Having blood pressure that’s even slightly above what doctors consider to be normal can increase your risk of a stroke, a new review has found.

The meta-review looked at several recent studies on the risk of stroke in people with “prehypertension.” That’s a blood pressure higher than the optimal 120/80 mmHg -- or “120 over 80” – and yet lower than the accepted threshold for high blood pressure: 140/90 mmHg.

The researchers looked at 19 studies involving more than 760,000 participants who were followed for anywhere from four to 36 years.

They found that people with pre-high blood pressure were 66 per cent more likely to (experience a stroke than people who had normal blood pressure.

The risk was still high even after researchers adjusted for other factors that could increase the likelihood of stroke, such as high cholesterol, diabetes and smoking.

As well, further investigation revealed that nearly one-fifth of the strokes in the study groups were directly due to pre-high blood pressure.

The study appears in the online issue of Neurology.
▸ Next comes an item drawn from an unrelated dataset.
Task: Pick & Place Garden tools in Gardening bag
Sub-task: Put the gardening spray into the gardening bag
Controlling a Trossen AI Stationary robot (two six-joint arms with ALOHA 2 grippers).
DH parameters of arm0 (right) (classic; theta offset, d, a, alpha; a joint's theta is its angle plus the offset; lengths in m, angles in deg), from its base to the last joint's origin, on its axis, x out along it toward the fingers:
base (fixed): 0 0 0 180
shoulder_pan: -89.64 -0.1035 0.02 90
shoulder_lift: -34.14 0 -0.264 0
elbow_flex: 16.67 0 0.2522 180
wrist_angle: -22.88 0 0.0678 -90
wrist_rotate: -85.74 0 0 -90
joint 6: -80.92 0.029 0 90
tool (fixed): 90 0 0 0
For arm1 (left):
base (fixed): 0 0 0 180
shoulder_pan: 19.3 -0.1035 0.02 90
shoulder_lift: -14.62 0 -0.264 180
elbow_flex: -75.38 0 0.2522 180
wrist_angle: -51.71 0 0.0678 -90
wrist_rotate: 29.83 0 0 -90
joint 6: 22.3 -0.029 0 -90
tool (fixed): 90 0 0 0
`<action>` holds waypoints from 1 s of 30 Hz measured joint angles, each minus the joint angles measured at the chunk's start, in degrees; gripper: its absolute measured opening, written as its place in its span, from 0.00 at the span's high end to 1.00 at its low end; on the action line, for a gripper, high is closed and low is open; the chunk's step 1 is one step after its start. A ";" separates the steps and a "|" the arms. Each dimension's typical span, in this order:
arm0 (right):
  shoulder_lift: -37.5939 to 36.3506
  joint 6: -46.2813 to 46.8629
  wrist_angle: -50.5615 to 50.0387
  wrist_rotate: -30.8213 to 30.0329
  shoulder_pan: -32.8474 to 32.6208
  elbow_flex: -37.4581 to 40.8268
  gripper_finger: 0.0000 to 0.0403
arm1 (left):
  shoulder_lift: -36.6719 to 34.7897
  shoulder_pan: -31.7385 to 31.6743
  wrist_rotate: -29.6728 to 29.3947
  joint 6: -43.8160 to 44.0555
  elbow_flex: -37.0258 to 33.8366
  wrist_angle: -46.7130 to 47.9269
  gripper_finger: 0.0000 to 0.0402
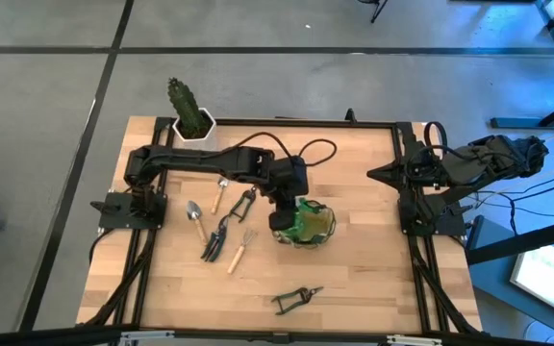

Study author Dr. Dingli Xu, of Southern Medical University in Guangzhou, China, says considering how many people have higher than normal blood pressure, bringing those pressure readings down with changes in diet and exercise could prevent many strokes “and make a major difference in public health.”

CTV medical specialist Dr. Marla Shapiro, who was not involved in the study, says the research shows there’s a risk to any form of elevated blood pressure.

“We’re beginning to see that blood pressure even in that range that we used to think of as acceptable carries a risk for stroke,” she told CTV News Channel.

Shapiro added that while not everyone in the pre-hypertension range needs to be treated with medications, they should examine which lifestyle factors they could change, such as reducing alcohol intake and stress.

“And your salt intake -- and we’ve talked a lot about salt a lot because Canadian take in way too much salt -- that sedentary lifestyle we lead -- all these lifestyle changes you can make to drive your blood pressure down and keep you in the right range,” Shapiro said.